Photos purported to be of a new Nokia C1 Android phone emerged this week. And while this wouldn’t be the first Nokia-branded Android device to emerge — the company introduced the N1 tablet in China this year, and it previously had an experimental Android X project in the works before Microsoft killed it — it serves to remind us all just how much has changed in the mobile realm in recent times.
— Nokiapoweruser (@Nokiapoweruser) September 7, 2015
As with Nokia, fresh rumors surfaced last month that BlackBerry is gearing up to launch its own Android smartphone, codenamed Venice. Reports suggest it could launch as soon as November in the U.S.
BlackBerry Venice confirmed for November release on all four national US carriers. pic.twitter.com/l5jFCGKLjO
— Evan Blass (@evleaks) August 19, 2015
How times have changed.
Cast your mind back to 2007. The first version of Apple’s new iPhone had come to market, but of the estimated 1.2 billion mobile phones shipped that year, Nokia accounted for almost 40 percent. It had just acquired NAVTEQ to boost its mapping technology, and would the following year snap up Symbian in a move that could have helped set Nokia up nicely in its quest to retain its mobile market share.
But cracks in the Nokia ecosystem started to show, and by 2011 the company was firmly in Microsoft’s pocket as the duo sought to create a true third force in the smartphone race (after Android and iOS).
Fast forward to 2015, and Nokia is a shadow of its former self — Its mobile phone unit now belongs fully to Microsoft and its mapping business is under the wing of three German car giants. Moving forward, Nokia will consist of Nokia Networks, a broadband network infrastructure business, and Nokia Technologies, a division that Nokia will use to keep its consumer brand alive.

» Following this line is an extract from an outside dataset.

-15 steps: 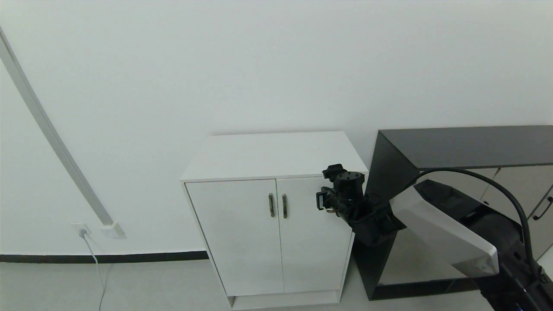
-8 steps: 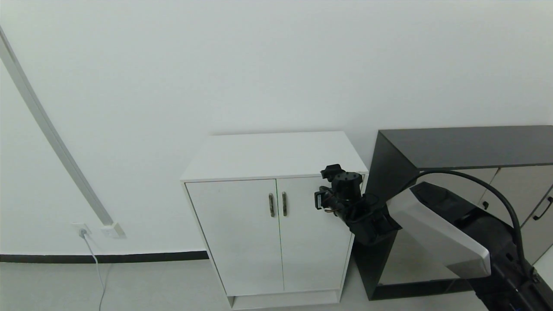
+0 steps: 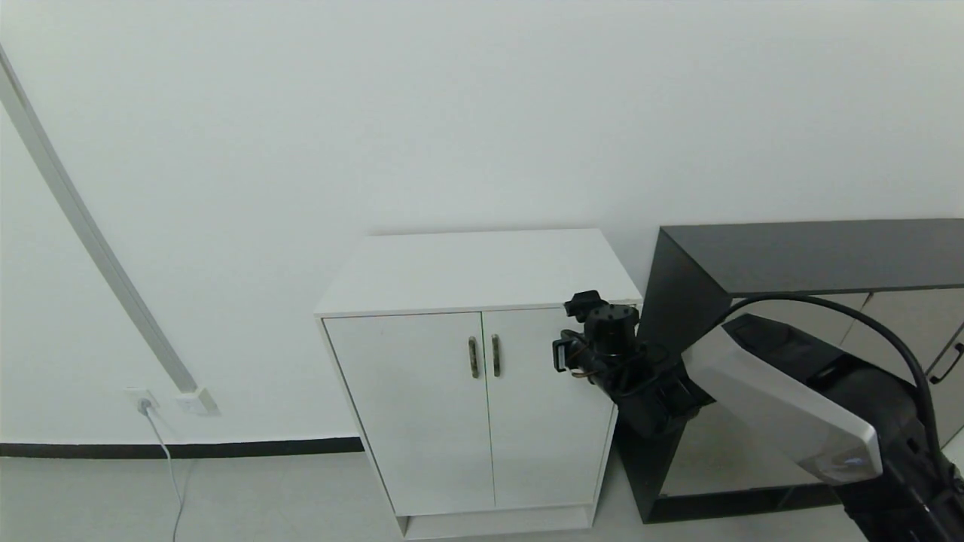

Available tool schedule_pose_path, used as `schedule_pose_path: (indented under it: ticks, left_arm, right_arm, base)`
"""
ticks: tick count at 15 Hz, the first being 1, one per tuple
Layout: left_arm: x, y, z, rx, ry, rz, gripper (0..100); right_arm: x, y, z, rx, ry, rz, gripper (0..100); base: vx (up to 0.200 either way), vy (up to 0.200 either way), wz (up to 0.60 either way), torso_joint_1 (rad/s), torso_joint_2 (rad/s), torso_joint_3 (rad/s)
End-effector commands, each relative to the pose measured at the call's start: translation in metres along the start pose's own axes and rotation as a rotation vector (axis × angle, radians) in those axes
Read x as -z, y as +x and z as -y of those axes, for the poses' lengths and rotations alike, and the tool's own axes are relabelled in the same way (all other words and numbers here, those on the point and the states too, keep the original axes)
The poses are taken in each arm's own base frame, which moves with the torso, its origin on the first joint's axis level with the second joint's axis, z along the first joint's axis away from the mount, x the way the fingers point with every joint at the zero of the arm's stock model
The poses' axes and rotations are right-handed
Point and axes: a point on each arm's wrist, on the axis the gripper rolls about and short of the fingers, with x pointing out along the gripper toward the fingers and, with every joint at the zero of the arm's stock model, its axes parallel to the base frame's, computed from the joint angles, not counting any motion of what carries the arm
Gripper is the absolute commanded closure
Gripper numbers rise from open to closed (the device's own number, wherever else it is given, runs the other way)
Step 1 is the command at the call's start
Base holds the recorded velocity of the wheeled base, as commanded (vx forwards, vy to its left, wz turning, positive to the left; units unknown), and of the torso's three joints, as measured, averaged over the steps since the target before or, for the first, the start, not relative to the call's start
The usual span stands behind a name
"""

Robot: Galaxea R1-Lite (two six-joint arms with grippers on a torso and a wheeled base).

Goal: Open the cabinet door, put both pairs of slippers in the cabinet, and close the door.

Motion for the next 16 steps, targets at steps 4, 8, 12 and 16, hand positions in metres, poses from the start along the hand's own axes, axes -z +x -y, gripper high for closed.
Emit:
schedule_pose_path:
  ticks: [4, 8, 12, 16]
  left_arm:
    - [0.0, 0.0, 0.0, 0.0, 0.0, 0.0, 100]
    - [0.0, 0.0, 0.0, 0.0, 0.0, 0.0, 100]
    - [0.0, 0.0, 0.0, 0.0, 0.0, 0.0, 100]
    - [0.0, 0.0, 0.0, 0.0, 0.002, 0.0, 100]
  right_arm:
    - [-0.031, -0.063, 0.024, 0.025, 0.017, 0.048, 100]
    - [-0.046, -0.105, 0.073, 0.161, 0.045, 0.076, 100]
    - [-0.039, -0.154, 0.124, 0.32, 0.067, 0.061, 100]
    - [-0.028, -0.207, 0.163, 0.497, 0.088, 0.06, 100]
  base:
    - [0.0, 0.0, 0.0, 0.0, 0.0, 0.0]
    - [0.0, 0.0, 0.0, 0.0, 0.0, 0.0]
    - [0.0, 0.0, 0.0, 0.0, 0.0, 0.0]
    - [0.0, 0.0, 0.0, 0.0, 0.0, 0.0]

Nokia has stated that its path back into the mobile phones business will be through a brand-licensing model, with partner companies responsible for manufacturing, sales, marketing, and customer support. But it can’t do much until its contractual agreement with Microsoft (to not make phones) expires at the end of this year.
Fellow smartphone maker BlackBerry has a similar story to tell. The Canadian company, then known as Research in Motion (RIM), saw its share value peak in 2007 at $236. Today, it sits at a little more than $7. In 2009, it was shipping up to 20 percent of all smartphones globally, and boasted north of 40 percent of the smartphone OS share in the U.S., but both of these figures are now estimated to be at less than one percent. Though it continues to ramp up its enterprise services, including mobile security, BlackBerry is a fallen giant of the smartphone world.
In 2007, the very same year the first iPhone launched, Android was officially unveiled by a “broad alliance of leading technology and wireless companies” who announced what it called the “first truly open and comprehensive platform for mobile devices,” with Google spearheading the development.
Today, there are at least 24,000 distinct Android devices out in the wild. The operating system was on 80 percent of devices shipped last year, according to IDC data, with iOS making up almost 15 percent. The remaining chunk consisted of Windows Phone, BlackBerry’s OS, and “Other.”
With the benefit of hindsight, 2007 was a pivotal year for the mobile phone industry. But at the time, if you’d told me that eight years down the road, both Nokia and BlackBerry — giants of the mobile world — would be turning to this new Google-class standard of operating system, I would have called you crazy.